18. This isn't a game, it's about changing your lifestyle. Do that.
pretty much that.
...and don't fall into the "1200 calorie" vertigo of suck because of:
the typical MFP users does this:
1. I wanna lose weight, let's try MFP.
2. OH! Wow, it tells me I can lose 2 lbs a WEEK? AWESOME!
3. I just sit at a desk when I'm not working out, I guess I'm sedentary.
4. MFP tells them 1200 calories, and they don't even eat that.. then they work out on top of it.. creating an even bigger deficit.
5. Lose a lot, fast, brag about 1200 calorie success.

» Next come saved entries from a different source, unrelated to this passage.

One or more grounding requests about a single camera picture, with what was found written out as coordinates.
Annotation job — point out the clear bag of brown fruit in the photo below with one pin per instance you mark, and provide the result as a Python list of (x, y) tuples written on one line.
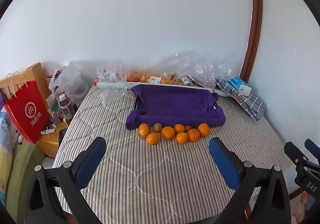
[(175, 79)]

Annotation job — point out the brown wooden door frame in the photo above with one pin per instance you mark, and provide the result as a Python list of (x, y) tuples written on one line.
[(256, 13)]

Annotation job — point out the clear bag of mandarins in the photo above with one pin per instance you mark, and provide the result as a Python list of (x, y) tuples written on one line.
[(140, 76)]

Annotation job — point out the red paper bag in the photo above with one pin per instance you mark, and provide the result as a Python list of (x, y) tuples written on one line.
[(25, 113)]

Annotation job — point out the blue plaid cloth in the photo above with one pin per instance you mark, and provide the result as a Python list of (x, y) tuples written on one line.
[(252, 106)]

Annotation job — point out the purple towel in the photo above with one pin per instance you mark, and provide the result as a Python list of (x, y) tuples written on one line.
[(175, 106)]

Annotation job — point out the wooden nightstand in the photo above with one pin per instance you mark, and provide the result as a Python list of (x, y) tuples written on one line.
[(50, 143)]

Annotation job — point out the colourful blanket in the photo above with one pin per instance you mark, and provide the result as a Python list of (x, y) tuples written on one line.
[(20, 164)]

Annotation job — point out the black phone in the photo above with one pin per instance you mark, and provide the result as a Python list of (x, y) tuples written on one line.
[(61, 136)]

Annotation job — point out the orange mandarin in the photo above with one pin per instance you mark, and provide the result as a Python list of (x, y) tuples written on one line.
[(179, 128), (152, 138), (144, 129), (203, 129), (182, 137), (193, 135), (168, 132)]

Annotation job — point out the person's right hand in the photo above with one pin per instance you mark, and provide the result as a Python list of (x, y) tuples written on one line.
[(300, 207)]

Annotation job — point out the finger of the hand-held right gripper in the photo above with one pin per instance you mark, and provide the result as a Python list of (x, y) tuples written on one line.
[(292, 151), (312, 146)]

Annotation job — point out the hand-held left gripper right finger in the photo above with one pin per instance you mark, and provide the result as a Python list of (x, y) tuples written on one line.
[(222, 164)]

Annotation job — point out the crumpled clear plastic bag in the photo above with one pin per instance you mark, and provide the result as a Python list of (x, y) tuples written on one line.
[(110, 93)]

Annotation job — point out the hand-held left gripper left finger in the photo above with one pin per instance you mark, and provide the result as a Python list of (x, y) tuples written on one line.
[(90, 161)]

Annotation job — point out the dark drink bottle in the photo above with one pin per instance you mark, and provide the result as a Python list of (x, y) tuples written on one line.
[(65, 108)]

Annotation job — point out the white plastic bag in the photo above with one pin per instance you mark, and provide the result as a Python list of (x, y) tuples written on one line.
[(72, 81)]

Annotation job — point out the blue tissue pack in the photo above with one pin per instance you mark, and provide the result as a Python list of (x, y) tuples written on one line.
[(235, 82)]

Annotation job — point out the white tissue pack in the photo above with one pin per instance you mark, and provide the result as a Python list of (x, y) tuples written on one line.
[(245, 89)]

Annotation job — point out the purple print packet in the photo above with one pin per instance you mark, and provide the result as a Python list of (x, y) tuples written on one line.
[(57, 75)]

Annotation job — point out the striped mattress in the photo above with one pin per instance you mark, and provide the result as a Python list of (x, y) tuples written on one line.
[(150, 176)]

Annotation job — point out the large clear plastic bag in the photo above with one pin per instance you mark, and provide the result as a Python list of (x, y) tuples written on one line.
[(195, 66)]

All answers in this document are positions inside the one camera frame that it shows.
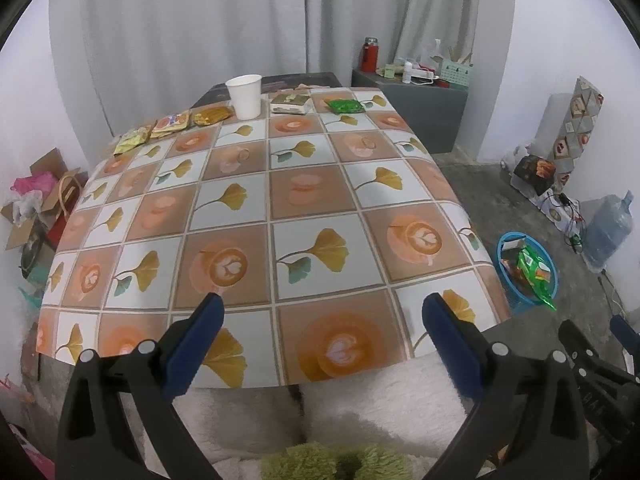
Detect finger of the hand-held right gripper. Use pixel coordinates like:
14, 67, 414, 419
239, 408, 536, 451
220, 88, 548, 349
557, 319, 640, 441
609, 314, 640, 361

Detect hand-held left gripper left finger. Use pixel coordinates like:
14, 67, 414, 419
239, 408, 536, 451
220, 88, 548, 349
56, 292, 224, 480

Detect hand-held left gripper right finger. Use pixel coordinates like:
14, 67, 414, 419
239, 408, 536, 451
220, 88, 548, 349
421, 292, 591, 480

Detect blue plastic basket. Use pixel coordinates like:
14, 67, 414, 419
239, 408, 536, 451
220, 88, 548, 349
496, 231, 560, 316

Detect white fluffy blanket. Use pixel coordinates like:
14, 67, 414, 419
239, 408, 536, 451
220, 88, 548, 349
140, 355, 506, 480

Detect large water jug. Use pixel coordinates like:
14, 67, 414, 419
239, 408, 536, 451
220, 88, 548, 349
582, 191, 635, 273

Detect green snack bag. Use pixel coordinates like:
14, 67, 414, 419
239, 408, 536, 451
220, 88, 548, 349
517, 247, 557, 311

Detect white patterned box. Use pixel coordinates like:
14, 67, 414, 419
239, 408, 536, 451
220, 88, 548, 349
515, 180, 583, 233

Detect dark round tin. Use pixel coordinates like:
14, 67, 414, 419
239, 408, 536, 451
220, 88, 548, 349
20, 232, 57, 281

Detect dark printed box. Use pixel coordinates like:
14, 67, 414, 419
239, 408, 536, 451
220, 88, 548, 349
514, 155, 557, 196

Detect ginkgo patterned tablecloth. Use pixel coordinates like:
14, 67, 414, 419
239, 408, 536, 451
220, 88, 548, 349
37, 85, 513, 391

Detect brown paper bag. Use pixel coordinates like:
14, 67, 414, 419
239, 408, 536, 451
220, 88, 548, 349
42, 170, 89, 231

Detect pale yellow snack packet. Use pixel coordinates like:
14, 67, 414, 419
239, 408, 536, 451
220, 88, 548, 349
114, 126, 152, 156

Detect tall patterned box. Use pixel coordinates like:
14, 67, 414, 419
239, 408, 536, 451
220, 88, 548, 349
552, 76, 604, 197

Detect crumpled white plastic bag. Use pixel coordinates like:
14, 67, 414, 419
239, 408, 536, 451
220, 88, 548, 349
10, 195, 46, 226

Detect orange white snack packet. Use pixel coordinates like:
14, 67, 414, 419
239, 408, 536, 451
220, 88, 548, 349
150, 111, 193, 137

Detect white panel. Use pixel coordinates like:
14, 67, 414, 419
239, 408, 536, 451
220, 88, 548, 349
532, 92, 576, 158

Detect gold snack packet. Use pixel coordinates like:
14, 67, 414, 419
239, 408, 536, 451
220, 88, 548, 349
192, 106, 232, 126

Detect pink plastic bag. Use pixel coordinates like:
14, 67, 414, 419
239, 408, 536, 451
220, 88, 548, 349
11, 172, 56, 196

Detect grey cabinet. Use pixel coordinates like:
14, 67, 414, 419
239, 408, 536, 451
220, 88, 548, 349
351, 67, 470, 155

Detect cardboard box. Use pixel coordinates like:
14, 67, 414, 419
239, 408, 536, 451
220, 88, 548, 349
0, 147, 88, 252

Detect white paper cup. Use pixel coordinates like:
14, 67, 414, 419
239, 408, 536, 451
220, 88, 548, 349
225, 74, 263, 121

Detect gold box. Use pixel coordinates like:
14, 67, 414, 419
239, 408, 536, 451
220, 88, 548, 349
270, 91, 311, 116

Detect small green packet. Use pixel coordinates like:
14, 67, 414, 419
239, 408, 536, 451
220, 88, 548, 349
326, 98, 366, 114

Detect green desk calendar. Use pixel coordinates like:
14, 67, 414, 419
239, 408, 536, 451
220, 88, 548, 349
440, 58, 474, 88

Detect dark printed mat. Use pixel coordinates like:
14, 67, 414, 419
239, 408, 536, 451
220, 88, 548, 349
190, 72, 346, 110

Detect red thermos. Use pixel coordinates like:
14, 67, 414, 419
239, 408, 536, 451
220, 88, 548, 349
362, 36, 379, 73

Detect grey curtain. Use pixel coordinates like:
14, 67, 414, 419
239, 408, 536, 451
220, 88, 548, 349
47, 0, 516, 147

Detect white cable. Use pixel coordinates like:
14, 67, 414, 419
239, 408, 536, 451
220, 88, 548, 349
599, 269, 632, 322

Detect tangled cables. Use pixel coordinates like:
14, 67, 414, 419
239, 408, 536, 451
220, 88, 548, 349
545, 192, 588, 253

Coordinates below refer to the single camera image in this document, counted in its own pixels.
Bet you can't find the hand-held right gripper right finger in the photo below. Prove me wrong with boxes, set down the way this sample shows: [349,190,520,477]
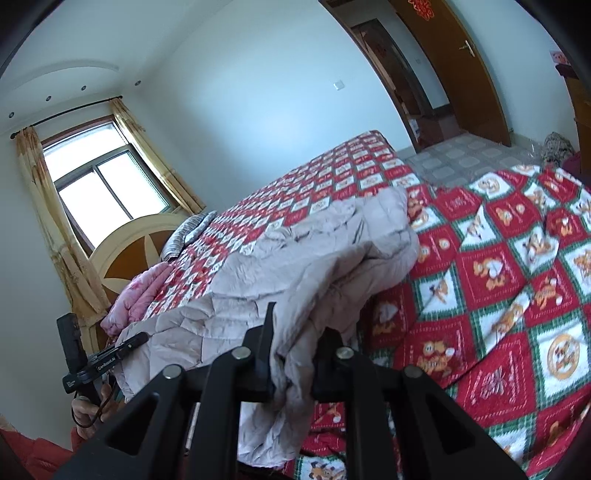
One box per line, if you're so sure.
[314,328,528,480]

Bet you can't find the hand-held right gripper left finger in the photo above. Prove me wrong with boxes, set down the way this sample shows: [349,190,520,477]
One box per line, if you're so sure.
[55,302,278,480]

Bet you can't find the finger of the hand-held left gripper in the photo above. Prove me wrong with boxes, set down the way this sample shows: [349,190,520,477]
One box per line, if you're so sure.
[115,331,150,357]

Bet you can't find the light pink quilted jacket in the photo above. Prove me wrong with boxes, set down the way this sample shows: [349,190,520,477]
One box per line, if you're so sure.
[115,187,421,465]

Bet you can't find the person's left forearm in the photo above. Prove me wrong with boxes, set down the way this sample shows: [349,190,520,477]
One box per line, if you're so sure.
[0,415,93,480]

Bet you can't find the person's left hand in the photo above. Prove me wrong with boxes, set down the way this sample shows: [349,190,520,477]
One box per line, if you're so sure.
[71,382,122,435]

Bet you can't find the pink quilt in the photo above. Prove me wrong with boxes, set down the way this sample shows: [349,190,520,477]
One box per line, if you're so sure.
[100,261,175,337]

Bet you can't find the wooden bed headboard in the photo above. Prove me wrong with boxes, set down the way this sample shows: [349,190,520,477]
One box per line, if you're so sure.
[89,213,200,306]

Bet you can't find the striped pillow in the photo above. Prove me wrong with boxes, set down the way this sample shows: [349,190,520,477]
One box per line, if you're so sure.
[160,210,218,262]

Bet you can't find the yellow curtain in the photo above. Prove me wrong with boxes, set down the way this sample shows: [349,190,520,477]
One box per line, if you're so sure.
[109,99,206,216]
[16,126,112,325]

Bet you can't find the window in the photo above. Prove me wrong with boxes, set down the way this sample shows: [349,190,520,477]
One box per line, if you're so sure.
[41,117,177,253]

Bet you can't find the red patterned bedspread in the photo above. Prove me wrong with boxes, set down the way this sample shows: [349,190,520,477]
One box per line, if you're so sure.
[139,130,591,480]

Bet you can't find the black curtain rod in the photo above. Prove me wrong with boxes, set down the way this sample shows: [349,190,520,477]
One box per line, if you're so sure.
[10,95,123,138]

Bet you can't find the brown wooden door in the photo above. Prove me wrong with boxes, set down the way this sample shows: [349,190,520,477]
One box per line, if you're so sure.
[401,0,513,148]

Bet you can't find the grey patterned cloth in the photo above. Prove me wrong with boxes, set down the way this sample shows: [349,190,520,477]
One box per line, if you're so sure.
[540,132,576,165]

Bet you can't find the wooden desk with drawers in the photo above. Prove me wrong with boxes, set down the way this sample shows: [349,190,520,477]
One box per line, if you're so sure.
[556,64,591,154]

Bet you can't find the red paper door decoration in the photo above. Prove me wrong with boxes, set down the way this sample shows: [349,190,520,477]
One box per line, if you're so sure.
[406,0,447,20]

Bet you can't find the brown door frame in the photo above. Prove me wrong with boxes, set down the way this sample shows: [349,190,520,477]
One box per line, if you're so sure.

6. Come back in a few months trying to figure out why they're dizzy, tired, not losing weight.
7. Get on the forums, ask why they aren't losing.
8. Get two responses (I eat 1200 and lose) (I eat 2200 and lose)
9. Argument ensues about who is right.
Now. That being said. These threads happen hundreds of times per day. Most times, and I mean really.. seriously.. 95% of the time.. people get the 1200 number because they don't put the right information in when they set up the account. There are a great number of people that are trying to help. I'm one of 'em.
I'm a hardcore advocate of actually finding out what works for the individual.. by means of other calculators, averages, time, practice, and patience.
Blanket prescriptions of 1200 calories "because it worked for me" is more harmful to the generic new user than the "figure out what you need to eat." Unfortunately, one is a LOT easier to type.